* **Work instructions**
Omit the pictures while printing every entry below exactly as given.

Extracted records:

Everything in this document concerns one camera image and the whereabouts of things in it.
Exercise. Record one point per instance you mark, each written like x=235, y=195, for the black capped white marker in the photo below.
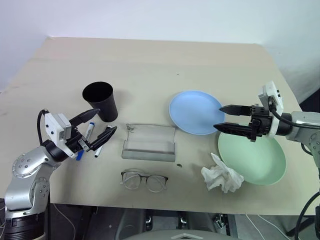
x=99, y=151

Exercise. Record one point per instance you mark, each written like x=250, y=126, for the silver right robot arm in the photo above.
x=305, y=120

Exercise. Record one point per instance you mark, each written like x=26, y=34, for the light blue plate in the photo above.
x=192, y=112

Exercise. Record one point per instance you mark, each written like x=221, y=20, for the blue capped white marker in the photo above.
x=90, y=127

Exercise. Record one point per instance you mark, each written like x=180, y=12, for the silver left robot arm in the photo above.
x=27, y=165

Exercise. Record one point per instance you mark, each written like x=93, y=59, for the clear frame eyeglasses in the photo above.
x=132, y=181

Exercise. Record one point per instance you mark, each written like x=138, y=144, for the translucent grey glasses case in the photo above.
x=150, y=147

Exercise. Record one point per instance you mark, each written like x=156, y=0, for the light green plate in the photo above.
x=257, y=160

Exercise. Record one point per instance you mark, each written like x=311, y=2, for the white tissue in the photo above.
x=222, y=177

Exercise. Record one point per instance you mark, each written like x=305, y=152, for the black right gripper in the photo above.
x=261, y=120

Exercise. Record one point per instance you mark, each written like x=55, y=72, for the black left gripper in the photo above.
x=75, y=143

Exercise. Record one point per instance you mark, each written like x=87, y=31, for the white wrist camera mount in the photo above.
x=271, y=91
x=53, y=125

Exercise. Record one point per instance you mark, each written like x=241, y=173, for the black plastic cup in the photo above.
x=105, y=107

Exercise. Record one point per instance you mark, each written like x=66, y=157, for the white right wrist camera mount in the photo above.
x=271, y=91

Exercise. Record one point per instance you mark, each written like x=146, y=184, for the grey rounded shell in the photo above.
x=185, y=236

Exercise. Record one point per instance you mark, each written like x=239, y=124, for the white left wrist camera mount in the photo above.
x=53, y=125

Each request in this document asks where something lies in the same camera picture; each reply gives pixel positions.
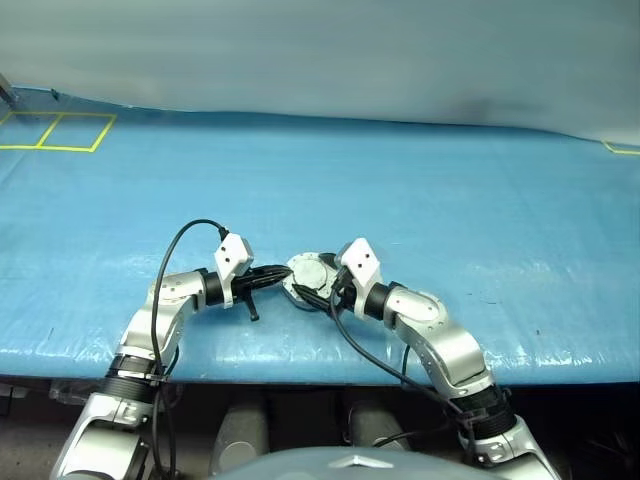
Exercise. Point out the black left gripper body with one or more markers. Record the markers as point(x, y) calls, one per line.
point(241, 287)

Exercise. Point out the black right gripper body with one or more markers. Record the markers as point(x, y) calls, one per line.
point(346, 292)

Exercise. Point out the small white round object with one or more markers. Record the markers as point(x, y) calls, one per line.
point(310, 272)

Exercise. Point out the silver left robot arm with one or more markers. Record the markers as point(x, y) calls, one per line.
point(165, 295)

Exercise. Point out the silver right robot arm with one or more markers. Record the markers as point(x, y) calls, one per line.
point(445, 345)

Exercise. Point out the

* **Exercise answer**
Everything in this document concerns one camera image and the whereabouts of things in it.
Exercise. Record one point per instance you mark, each written like x=235, y=195, for the black capped white marker in the photo below.
x=99, y=151

Exercise. Record one point per instance you mark, each written like x=250, y=126, for the silver right robot arm in the photo above.
x=305, y=120

Exercise. Record one point per instance you mark, each written like x=26, y=34, for the light blue plate in the photo above.
x=192, y=112

Exercise. Record one point per instance you mark, each written like x=221, y=20, for the blue capped white marker in the photo above.
x=90, y=127

Exercise. Record one point per instance you mark, each written like x=180, y=12, for the silver left robot arm in the photo above.
x=27, y=165

Exercise. Record one point per instance you mark, each written like x=93, y=59, for the clear frame eyeglasses in the photo above.
x=132, y=181

Exercise. Record one point per instance you mark, each written like x=138, y=144, for the translucent grey glasses case in the photo above.
x=150, y=147

Exercise. Record one point per instance you mark, each written like x=156, y=0, for the light green plate in the photo above.
x=257, y=160

Exercise. Record one point per instance you mark, each written like x=311, y=2, for the white tissue in the photo above.
x=222, y=177

Exercise. Record one point per instance you mark, each written like x=305, y=152, for the black right gripper in the photo above.
x=261, y=120

Exercise. Record one point per instance you mark, each written like x=55, y=72, for the black left gripper in the photo above.
x=75, y=143

Exercise. Record one point per instance you mark, each written like x=87, y=31, for the white wrist camera mount in the photo above.
x=271, y=91
x=53, y=125

Exercise. Record one point per instance you mark, each written like x=241, y=173, for the black plastic cup in the photo above.
x=105, y=107

Exercise. Record one point per instance you mark, each written like x=66, y=157, for the white right wrist camera mount in the photo above.
x=271, y=91

Exercise. Record one point per instance you mark, each written like x=146, y=184, for the grey rounded shell in the photo above.
x=185, y=236

Exercise. Record one point per instance you mark, each written like x=239, y=124, for the white left wrist camera mount in the photo above.
x=53, y=125

Each request in this document asks where something lies in the same camera picture; each reply gives pixel positions.
Exercise. Point out the black left gripper body with one or more markers. Record the markers as point(x, y) calls, one per line.
point(241, 287)

Exercise. Point out the black right gripper body with one or more markers. Record the markers as point(x, y) calls, one per line.
point(346, 292)

Exercise. Point out the small white round object with one or more markers. Record the markers as point(x, y) calls, one per line.
point(310, 272)

Exercise. Point out the silver left robot arm with one or more markers. Record the markers as point(x, y) calls, one per line.
point(165, 295)

Exercise. Point out the silver right robot arm with one or more markers. Record the markers as point(x, y) calls, one per line.
point(445, 345)

Exercise. Point out the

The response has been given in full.